**Assignment**
Copy out each line of the material that includes the word "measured".

+++ Supplied material +++

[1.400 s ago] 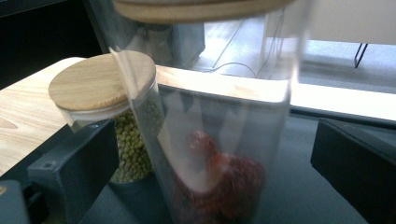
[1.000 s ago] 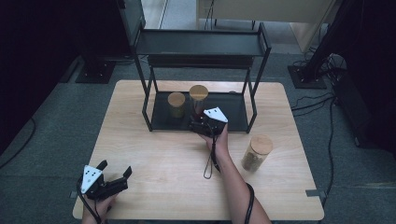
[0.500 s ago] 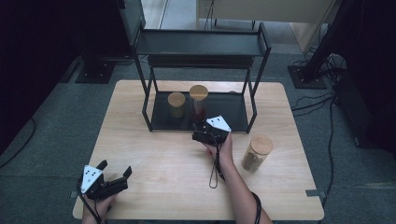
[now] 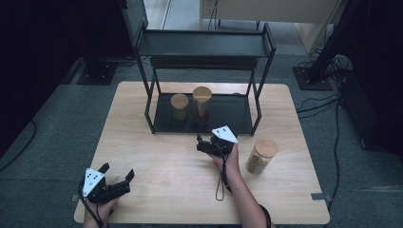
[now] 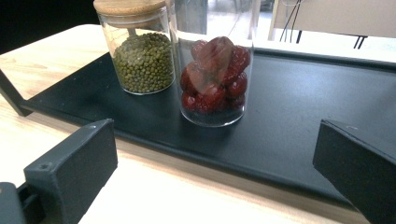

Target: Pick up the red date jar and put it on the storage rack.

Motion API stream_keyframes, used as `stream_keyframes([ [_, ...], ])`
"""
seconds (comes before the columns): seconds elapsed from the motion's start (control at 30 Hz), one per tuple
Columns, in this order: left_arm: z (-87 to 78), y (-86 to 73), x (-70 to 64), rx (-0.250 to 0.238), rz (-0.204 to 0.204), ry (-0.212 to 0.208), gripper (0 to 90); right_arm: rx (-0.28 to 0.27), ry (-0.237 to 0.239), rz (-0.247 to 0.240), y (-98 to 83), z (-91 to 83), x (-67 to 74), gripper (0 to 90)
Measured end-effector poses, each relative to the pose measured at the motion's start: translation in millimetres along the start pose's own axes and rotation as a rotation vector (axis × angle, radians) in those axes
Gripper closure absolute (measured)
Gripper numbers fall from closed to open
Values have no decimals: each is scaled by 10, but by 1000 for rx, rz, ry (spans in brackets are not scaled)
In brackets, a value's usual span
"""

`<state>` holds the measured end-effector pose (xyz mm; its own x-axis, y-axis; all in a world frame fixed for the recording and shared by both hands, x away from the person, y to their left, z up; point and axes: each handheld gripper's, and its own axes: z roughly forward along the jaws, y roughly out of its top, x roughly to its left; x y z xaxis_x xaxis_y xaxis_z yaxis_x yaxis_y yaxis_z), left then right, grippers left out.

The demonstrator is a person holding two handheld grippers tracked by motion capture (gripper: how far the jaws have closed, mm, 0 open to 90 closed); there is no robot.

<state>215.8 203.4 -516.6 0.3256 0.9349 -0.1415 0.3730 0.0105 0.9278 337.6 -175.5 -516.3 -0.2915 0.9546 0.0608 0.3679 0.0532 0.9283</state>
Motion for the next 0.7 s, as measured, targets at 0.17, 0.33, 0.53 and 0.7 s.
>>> stream_keyframes([
  [0.17, 0, 0, -1, 0, 2, 0, 0, 8, -1, -25, -33, -87, 16, 0],
  [0.33, 0, -1, -5, 0, 5, 0, 0, 13, 5, -55, -70, -194, 61, 25],
  [0.53, 1, 0, -5, 0, 5, 1, 0, 10, 22, -63, -117, -312, 78, 25],
  [0.7, 2, 0, -7, 1, 7, 2, 0, 8, 31, -76, -161, -414, 104, 25],
])
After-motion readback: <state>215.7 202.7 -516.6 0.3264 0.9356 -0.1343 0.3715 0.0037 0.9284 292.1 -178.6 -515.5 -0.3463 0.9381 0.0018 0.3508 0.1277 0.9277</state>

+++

**Solution for this problem**
Measured end-effector poses, each relative to the pose measured at the motion's start: translation in millimetres along the start pose's own axes and rotation as a rotation vector (axis × angle, radians) in those axes
Gripper closure absolute (measured)
`<state>` holds the measured end-effector pose (xyz mm; its own x-axis, y-axis; all in a world frame fixed for the recording and shared by both hands, x away from the person, y to their left, z up; point and axes: each handheld gripper's, and its own axes: z roughly forward along the jaws, y roughly out of its top, x roughly to its left; x y z xaxis_x xaxis_y xaxis_z yaxis_x yaxis_y yaxis_z), left then right, grippers left out.
Motion for the next 0.7 s, as measured, targets at 0.17, 0.33, 0.53 and 0.7 s.

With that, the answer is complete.